**Assignment:**
When you reach the line containing "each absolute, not" in the entries below, begin reproducing lines exactly, and stop once the line containing "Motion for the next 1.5" is done.

[Extracted records]
★ ★ ★

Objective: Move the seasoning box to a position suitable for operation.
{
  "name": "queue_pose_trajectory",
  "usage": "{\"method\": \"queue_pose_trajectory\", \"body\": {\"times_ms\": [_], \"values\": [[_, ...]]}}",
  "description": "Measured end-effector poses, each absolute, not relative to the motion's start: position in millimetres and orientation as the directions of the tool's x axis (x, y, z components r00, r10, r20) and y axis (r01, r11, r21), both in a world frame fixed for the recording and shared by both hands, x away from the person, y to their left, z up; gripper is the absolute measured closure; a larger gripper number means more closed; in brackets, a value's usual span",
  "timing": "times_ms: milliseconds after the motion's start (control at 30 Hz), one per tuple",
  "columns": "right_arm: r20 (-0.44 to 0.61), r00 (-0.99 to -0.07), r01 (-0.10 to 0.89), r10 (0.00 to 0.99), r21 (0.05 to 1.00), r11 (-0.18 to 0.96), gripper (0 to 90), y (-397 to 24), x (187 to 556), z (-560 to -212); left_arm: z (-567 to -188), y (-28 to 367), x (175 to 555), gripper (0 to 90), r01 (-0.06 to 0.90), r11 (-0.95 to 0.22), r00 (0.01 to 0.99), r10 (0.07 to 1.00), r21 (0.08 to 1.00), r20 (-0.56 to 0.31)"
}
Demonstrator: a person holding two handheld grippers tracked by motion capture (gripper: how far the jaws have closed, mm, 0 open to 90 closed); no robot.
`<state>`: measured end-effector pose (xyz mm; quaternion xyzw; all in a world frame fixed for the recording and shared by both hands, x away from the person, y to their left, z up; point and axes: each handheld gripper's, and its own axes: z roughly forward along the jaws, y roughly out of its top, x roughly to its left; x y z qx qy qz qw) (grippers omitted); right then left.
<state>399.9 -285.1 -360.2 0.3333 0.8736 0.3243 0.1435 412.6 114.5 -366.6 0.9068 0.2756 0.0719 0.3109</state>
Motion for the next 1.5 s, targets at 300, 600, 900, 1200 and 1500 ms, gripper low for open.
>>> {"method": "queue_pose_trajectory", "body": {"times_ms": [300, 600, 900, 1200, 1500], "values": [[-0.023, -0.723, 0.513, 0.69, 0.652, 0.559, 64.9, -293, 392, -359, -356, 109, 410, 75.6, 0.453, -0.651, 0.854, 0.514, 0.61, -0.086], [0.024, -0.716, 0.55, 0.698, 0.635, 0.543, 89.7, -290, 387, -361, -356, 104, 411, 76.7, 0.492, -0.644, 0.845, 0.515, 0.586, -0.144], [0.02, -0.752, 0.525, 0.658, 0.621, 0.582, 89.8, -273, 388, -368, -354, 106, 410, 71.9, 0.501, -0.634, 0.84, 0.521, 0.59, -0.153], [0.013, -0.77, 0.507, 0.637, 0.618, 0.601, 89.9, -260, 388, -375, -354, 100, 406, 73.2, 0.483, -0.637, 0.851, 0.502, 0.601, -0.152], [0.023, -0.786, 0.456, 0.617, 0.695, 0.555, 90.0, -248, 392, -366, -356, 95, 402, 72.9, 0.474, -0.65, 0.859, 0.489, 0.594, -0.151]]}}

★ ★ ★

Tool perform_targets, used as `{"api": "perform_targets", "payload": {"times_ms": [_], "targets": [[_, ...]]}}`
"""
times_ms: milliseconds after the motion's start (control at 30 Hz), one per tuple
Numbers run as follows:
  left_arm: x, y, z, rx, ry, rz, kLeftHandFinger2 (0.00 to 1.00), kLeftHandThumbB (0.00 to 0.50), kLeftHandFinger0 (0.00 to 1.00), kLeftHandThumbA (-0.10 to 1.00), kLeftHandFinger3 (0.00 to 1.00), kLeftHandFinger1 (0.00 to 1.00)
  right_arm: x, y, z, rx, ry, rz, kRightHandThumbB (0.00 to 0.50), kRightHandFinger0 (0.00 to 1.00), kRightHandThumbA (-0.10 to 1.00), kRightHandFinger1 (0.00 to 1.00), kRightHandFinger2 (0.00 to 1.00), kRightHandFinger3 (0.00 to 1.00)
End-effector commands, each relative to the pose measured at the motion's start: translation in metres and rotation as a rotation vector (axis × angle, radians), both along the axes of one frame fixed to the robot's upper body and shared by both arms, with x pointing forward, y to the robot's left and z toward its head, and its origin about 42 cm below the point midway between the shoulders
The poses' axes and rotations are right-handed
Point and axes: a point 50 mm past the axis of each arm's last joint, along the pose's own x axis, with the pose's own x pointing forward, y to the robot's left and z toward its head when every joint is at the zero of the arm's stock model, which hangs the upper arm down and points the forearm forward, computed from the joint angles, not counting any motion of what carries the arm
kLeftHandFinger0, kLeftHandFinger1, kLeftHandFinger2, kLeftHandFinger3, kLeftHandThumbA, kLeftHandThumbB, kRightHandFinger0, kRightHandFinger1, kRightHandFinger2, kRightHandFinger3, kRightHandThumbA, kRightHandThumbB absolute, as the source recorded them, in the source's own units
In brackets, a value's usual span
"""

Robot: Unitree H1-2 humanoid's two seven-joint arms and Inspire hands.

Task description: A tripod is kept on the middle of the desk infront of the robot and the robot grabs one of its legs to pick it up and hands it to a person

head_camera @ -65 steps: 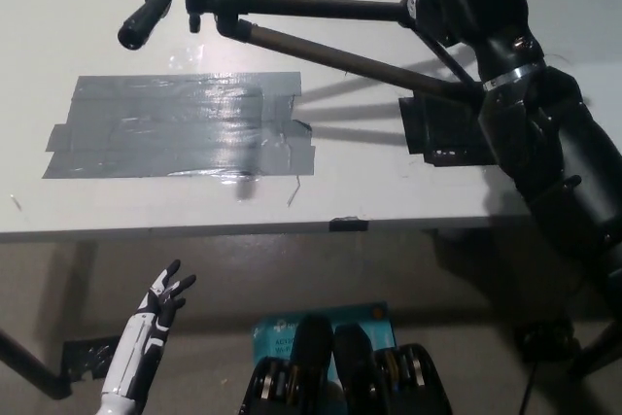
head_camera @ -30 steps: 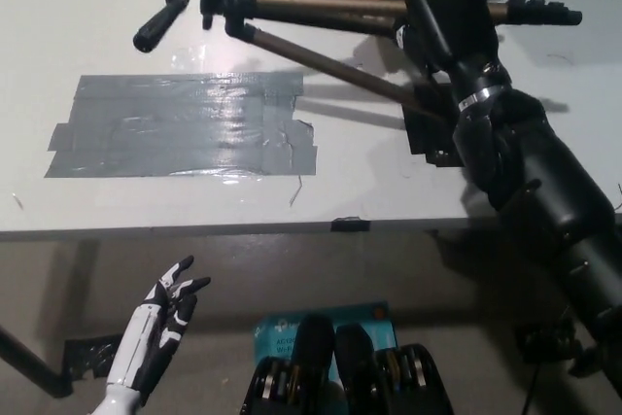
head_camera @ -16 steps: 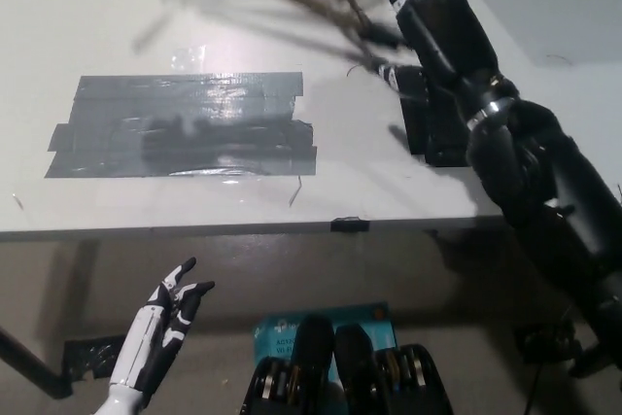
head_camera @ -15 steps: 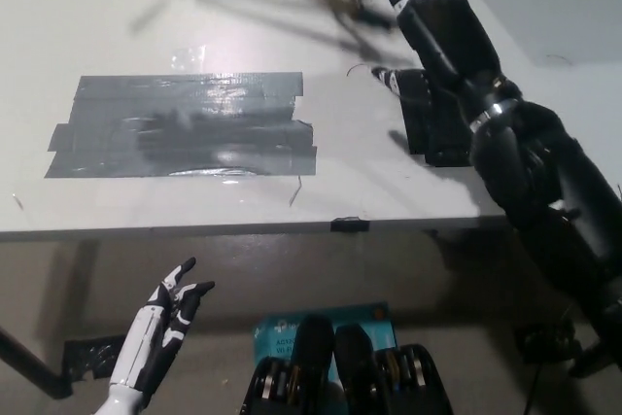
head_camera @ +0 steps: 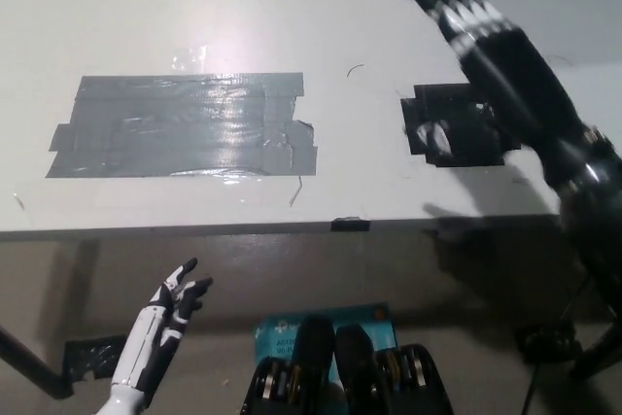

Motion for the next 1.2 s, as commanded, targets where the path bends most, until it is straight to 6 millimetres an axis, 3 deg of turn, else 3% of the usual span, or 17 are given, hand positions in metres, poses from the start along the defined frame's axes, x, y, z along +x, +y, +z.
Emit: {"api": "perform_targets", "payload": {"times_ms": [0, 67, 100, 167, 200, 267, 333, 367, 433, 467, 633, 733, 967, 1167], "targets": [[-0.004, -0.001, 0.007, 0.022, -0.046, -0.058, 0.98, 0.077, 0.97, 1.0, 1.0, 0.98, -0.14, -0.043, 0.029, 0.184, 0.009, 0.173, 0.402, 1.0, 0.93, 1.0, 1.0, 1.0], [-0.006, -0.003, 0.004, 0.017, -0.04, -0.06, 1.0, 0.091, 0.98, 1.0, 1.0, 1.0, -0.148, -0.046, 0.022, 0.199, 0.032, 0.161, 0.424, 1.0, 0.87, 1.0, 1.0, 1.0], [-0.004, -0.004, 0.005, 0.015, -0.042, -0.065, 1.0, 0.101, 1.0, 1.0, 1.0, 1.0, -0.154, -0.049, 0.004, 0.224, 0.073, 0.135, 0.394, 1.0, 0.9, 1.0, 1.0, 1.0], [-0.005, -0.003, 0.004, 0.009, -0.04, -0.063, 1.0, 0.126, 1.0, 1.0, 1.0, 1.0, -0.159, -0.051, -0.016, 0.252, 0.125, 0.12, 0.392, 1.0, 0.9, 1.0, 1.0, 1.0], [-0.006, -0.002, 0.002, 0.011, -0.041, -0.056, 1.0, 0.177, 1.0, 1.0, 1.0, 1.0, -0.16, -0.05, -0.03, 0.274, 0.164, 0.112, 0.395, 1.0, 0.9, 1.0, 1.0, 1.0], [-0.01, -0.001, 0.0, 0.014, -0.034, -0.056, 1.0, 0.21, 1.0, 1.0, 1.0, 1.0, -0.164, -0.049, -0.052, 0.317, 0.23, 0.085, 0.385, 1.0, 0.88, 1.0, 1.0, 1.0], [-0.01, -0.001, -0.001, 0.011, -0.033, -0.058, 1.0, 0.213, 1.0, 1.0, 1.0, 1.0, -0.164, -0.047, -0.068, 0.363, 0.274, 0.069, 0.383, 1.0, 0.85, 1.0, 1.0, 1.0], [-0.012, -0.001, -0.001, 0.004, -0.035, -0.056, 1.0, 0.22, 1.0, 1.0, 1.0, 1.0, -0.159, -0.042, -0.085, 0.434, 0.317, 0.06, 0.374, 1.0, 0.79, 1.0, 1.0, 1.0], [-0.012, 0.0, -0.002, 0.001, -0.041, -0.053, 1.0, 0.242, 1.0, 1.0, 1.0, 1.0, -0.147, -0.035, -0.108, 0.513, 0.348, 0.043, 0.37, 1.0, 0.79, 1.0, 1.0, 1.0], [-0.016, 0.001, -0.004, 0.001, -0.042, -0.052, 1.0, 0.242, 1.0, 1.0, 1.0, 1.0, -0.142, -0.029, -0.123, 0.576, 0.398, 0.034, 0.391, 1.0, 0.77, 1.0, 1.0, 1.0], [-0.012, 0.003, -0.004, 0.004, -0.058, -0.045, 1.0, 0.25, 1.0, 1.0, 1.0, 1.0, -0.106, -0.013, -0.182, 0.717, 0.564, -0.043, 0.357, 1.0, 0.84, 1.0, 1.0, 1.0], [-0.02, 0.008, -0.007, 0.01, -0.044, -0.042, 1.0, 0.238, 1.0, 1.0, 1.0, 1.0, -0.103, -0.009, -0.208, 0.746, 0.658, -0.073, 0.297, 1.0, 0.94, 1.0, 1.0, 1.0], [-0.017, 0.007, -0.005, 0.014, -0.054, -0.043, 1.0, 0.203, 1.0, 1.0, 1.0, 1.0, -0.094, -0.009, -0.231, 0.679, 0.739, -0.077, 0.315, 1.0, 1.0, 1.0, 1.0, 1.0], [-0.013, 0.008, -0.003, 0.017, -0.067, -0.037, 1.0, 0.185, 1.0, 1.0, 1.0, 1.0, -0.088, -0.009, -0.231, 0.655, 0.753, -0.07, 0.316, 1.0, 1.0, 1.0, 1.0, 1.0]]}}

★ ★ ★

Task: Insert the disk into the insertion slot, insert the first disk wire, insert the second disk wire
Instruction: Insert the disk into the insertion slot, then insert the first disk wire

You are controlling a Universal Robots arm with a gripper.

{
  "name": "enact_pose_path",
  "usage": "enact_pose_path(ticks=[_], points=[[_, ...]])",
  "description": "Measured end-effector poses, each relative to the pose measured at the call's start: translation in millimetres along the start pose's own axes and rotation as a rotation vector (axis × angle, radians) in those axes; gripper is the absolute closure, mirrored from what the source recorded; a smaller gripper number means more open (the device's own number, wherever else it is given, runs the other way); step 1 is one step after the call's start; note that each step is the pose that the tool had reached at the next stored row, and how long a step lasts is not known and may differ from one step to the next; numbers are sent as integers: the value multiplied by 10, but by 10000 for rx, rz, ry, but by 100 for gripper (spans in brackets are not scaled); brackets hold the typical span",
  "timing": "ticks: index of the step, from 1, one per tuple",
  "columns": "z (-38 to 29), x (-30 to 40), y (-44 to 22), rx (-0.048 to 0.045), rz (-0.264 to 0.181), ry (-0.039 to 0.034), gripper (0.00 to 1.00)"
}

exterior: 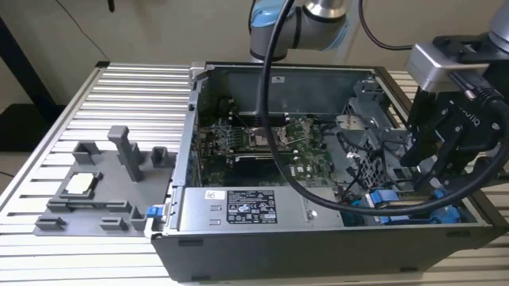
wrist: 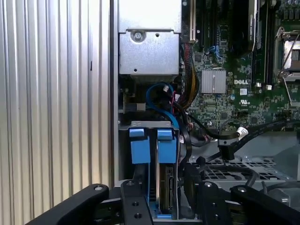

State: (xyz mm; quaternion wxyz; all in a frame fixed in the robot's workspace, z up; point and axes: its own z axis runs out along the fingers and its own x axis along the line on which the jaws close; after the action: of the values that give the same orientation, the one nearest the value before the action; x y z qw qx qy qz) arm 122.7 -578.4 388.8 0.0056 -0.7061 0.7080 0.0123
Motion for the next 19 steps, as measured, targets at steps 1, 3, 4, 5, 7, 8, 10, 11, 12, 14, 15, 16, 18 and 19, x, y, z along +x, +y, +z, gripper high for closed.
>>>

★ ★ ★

**Response to the task:**
  "description": "Measured end-effector poses, each absolute, not relative to the motion's start: position in millimetres and orientation as the directions of the tool's x axis (x, y, z components r00, r10, r20) and y axis (r01, r11, r21), both in a world frame fixed for the recording and shared by both hands, x away from the person, y to their left, z up; gripper is the absolute measured closure; a larger gripper number means more closed; in brackets, a value's usual span",
  "timing": "times_ms: milliseconds after the motion's start (control at 30 Hz), one per tuple",
  "columns": "right_arm: r20 (-0.44 to 0.61), r00 (-0.99 to -0.07), r01 (-0.10 to 0.89), r10 (0.00 to 0.99), r21 (0.05 to 1.00), r11 (-0.18 to 0.96), gripper (0 to 90), y (-397 to 24), x (187 to 556), z (-560 to -212); left_arm: z (-567 to -188), y (-28 to 367), x (175 to 555), gripper (0 to 90), r01 (-0.06 to 0.90), r11 (-0.95 to 0.22), r00 (0.01 to 0.99), r10 (0.07 to 1.00), r21 (0.08 to 1.00), r20 (-0.56 to 0.31)"
}
Demonstrator: a person holding two handheld grippers tracked by motion capture (gripper: how far the jaws have closed, mm, 0 open to 90 closed); no robot.
`<state>`: measured end-effector pose (xyz mm; quaternion xyzw; all in a world frame fixed for the recording and shared by both hands, x away from the person, y to their left, z up; point and axes: each handheld gripper's, and its own axes: z roughly forward along the jaws, y roughly out of its top, x roughly to its left; x y z qx qy qz qw) (grippers omitted); right then left.
<state>399.9 -285.1 -360.2 0.3333 0.8736 0.3243 0.1435 412.6 114.5 -366.6 0.9068 0.2756 0.0719 0.3109</state>
Motion for the next 1.5 s, targets at 300, 600, 900, 1200 and 1500 ms, gripper low for open.

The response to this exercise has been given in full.